Is Yao syndrome real?

Yao syndrome (YAOS) (formerly called NOD2-associated autoinflammatory disease) is an autoinflammatory syndrome involving episodes of fever and abnormal inflammation affecting many parts of the body, particularly the skin, joints, and gastrointestinal system.

How is Yao syndrome treated?

As a systemic disease, Yao syndrome uncommonly affects the solid internal organs, but it can be complicated with chronic pain syndrome and even disability. Glucocorticoids or sulfasalazine may be considered as the first-line treatment option, and interleukin (IL)-1/IL-6 inhibitors may be tried for refractory cases.

What are the autoinflammatory diseases?

Autoinflammatory diseases are newly categorized disorders caused by gene mutations that cause one part of the immune system to malfunction—the innate part. These conditions are marked by fevers, rashes, joint and muscle pain, abdominal pain, and systemic (all-over) inflammation that is often evident in bloodwork.

What is the difference between autoimmune disease and autoinflammatory disease?

Autoinflammatory disease occurs when the innate immune response isn’t working. Autoimmune disease occurs when the adaptive immune response isn’t working. The triggers for these rare diseases are largely unknown but may include genetic predisposition, allergy, or even acoustic trauma.

What is familial Mediterranean fever?

Familial Mediterranean fever (FMF) is an inherited autoinflammatory disease characterized by recurrent episodes (attacks) of fever and acute inflammation of the membranes lining the abdomen, joints, and lungs.

How do you treat autoinflammatory disease?

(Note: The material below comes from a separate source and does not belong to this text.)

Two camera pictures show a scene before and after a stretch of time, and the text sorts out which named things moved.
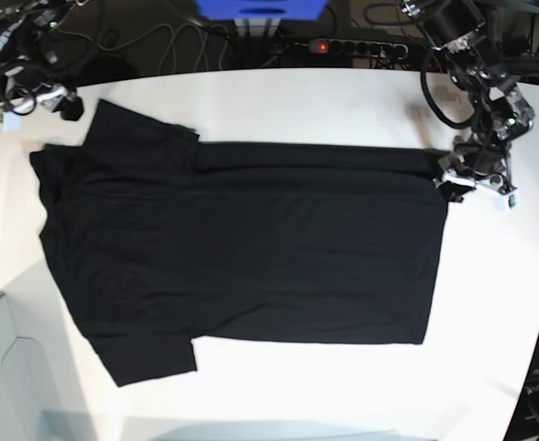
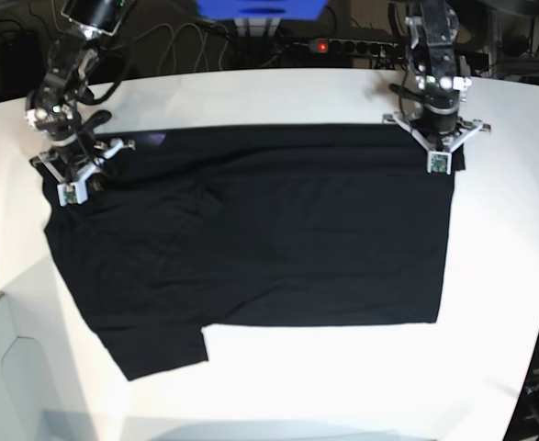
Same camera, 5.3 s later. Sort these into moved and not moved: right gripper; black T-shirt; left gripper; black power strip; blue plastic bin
Moved: right gripper; left gripper; black T-shirt
Not moved: black power strip; blue plastic bin

The therapy with the most important and widespread effect on autoinflammatory disorders is colchicine, a medication extracted from the meadow saffron and used since the first century for rheumatologic diseases, such as gout.

What doctor treats autoinflammatory disease?

Rheumatologists specialize in diagnosing and treating musculoskeletal diseases and autoimmune conditions (rheumatic disease). Orbai talks about how to recognize common autoimmune disease symptoms and when you should see a doctor.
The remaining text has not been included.